Not only is Jeff Bagwell not a fan, but the Hall of Famer also took time to rant against the film Tuesday night. During the Houston Astros broadcast on AT&T SportsNet Southwest, the topic of sports movies was broached on the heels of a new Nolan Ryan documentary getting released.
“I just think Moneyball’s a farce,” Bagwell said, scoffing at the film.
Jeff Bagwell…not a fan of Moneyball pic.twitter.com/3l6jAelVh8
— Brandon Contes (@BrandonContes) May 25, 2022
“They had the three best pitchers in baseball. You could have stuck anybody out there. My son’s 15-year-old team, they could have been out there with those three pitchers and they get all this hype,” Bagwell grumbled. “I just – I don’t know – whatever.”
It’s a fair point.

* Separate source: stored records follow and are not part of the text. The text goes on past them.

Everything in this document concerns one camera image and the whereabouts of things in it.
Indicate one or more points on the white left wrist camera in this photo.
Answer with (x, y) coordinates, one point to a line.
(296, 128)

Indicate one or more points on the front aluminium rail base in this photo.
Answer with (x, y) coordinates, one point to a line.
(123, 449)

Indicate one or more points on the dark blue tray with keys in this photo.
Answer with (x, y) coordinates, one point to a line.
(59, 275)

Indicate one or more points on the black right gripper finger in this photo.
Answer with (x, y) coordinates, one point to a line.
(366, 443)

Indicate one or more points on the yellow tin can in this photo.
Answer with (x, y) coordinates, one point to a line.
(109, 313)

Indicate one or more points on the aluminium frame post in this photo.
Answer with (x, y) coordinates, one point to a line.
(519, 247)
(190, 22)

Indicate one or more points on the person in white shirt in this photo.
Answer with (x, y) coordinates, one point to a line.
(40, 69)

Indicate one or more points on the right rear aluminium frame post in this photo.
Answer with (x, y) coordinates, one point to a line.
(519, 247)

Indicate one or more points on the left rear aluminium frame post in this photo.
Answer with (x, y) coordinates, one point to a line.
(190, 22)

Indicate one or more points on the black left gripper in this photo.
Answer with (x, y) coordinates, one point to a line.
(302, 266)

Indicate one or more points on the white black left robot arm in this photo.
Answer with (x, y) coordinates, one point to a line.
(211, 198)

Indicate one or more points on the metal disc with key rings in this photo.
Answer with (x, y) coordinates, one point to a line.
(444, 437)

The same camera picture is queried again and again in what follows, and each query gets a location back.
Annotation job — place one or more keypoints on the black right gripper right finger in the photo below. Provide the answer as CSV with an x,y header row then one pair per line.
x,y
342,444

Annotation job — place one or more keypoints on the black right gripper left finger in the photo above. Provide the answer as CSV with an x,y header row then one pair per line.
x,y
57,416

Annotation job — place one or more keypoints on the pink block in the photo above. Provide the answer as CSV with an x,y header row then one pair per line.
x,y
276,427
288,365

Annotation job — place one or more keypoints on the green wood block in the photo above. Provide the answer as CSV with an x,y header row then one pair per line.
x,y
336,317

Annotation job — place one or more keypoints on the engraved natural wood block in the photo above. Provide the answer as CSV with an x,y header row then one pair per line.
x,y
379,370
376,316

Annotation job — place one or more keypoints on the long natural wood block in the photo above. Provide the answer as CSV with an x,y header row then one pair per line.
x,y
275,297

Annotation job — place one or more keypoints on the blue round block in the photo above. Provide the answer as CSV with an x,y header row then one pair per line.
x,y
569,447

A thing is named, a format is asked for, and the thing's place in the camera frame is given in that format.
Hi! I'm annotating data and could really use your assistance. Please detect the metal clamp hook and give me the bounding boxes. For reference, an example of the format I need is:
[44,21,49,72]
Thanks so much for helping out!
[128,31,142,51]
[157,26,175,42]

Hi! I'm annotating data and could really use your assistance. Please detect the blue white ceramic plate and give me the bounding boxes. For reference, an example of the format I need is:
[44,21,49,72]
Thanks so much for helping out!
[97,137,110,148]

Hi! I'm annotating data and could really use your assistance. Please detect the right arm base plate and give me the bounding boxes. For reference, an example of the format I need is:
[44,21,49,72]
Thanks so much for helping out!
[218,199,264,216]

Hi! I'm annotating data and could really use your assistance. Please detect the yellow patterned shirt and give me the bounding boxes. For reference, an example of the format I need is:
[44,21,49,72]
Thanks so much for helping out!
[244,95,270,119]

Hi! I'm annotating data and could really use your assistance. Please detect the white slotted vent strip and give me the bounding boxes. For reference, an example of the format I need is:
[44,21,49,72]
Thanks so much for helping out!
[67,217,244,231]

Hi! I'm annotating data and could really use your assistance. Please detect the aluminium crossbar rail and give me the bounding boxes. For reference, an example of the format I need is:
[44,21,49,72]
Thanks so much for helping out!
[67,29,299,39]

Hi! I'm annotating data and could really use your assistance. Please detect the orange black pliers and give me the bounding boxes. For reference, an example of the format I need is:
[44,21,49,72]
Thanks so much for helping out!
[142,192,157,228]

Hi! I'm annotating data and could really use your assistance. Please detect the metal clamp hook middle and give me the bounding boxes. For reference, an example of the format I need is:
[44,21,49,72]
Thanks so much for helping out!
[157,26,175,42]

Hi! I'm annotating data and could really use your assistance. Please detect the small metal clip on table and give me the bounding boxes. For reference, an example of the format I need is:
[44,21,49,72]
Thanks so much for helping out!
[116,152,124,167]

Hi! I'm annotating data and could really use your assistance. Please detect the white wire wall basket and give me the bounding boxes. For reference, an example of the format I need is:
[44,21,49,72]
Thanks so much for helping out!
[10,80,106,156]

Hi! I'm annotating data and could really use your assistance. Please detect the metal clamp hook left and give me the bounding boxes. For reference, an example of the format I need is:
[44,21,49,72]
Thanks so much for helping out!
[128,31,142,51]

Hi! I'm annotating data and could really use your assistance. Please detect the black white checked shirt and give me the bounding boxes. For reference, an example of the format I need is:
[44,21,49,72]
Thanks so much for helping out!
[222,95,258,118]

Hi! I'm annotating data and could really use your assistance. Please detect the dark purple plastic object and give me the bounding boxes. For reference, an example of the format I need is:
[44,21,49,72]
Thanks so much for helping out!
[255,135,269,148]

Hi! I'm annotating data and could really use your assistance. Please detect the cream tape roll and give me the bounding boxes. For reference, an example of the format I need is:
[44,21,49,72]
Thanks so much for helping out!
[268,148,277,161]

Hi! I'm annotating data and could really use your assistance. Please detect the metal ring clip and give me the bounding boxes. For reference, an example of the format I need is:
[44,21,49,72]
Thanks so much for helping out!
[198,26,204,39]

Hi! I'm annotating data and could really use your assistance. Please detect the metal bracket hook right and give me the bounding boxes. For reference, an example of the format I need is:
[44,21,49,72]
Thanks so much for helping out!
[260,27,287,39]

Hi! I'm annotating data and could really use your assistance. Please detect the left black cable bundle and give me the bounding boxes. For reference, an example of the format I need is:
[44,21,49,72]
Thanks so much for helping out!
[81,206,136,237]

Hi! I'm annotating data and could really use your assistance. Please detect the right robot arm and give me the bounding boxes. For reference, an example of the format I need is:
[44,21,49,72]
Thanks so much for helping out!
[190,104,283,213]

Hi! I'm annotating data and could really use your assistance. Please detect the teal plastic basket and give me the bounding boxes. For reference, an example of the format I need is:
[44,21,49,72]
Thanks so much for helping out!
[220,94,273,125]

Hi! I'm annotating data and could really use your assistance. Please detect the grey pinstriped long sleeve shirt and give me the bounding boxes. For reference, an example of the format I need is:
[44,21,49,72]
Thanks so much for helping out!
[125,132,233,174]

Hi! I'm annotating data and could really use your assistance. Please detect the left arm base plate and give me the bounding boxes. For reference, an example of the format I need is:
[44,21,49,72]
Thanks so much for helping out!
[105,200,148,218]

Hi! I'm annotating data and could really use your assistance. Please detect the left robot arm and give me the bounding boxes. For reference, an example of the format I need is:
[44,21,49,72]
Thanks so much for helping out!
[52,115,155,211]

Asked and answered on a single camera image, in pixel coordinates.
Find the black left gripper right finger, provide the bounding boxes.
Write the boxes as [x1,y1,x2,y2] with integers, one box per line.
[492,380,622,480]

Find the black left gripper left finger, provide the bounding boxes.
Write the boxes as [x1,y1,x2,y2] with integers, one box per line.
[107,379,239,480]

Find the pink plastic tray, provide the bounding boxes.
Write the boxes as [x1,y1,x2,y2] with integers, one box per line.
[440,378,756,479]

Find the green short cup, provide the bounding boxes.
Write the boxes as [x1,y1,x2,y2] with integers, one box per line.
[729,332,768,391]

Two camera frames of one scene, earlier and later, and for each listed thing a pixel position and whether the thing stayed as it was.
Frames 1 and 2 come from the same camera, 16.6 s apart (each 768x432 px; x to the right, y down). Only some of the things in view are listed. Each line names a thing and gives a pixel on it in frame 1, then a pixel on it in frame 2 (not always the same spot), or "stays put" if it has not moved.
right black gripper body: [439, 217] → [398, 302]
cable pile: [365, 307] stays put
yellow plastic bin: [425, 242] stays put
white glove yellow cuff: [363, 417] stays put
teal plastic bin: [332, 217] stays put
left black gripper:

Yes, the A’s lost Jason Giambi, Johnny Damon, and Jason Isringhausen prior to the 2002 Major League Baseball season, but what about the stars they retained? The movie focuses more on the A’s having Scott Hatteberg and Chad Bradford on their roster than they did Miguel Tejada, Barry Zito, Tim Hudson, and Mark Mulder.
“The Braves won for 15 years, with Maddux, Smoltz, and Glavine,” Bagwell said. “Mixed in some other great starters around them, they had to score three runs a game and they won 15 years in a row. Why don’t they call them the Moneyball team?”
“None of these opinions reflect AT&T Sportsnet SW,” play-by-play voice Todd Kalas joked. “This is a guest announcer.”
What’s interesting about Bagwell’s rant, is that he fits the Moneyball model as well as anyone, with a career on-base percentage over .400 and a 79.5 Wins Above Replacement. And his 2000 Astros further exemplified the Moneyball model, leading the league in OBP while having the ninth-lowest payroll in the sport.
Lastly, in 1991, the godfather of Moneyball, Bill James predicted the Boston Red Sox would eventually regret trading Bagwell away.
There are certainly some inaccuracies in Moneyball, but it’s not like the film creators had the A’s winning a World Series. I remember arguing Billy Beane, who has yet to win a championship, doesn’t deserve having a feature film made about him, but I still can’t help myself from getting locked in every time I catch Moneyball on TV.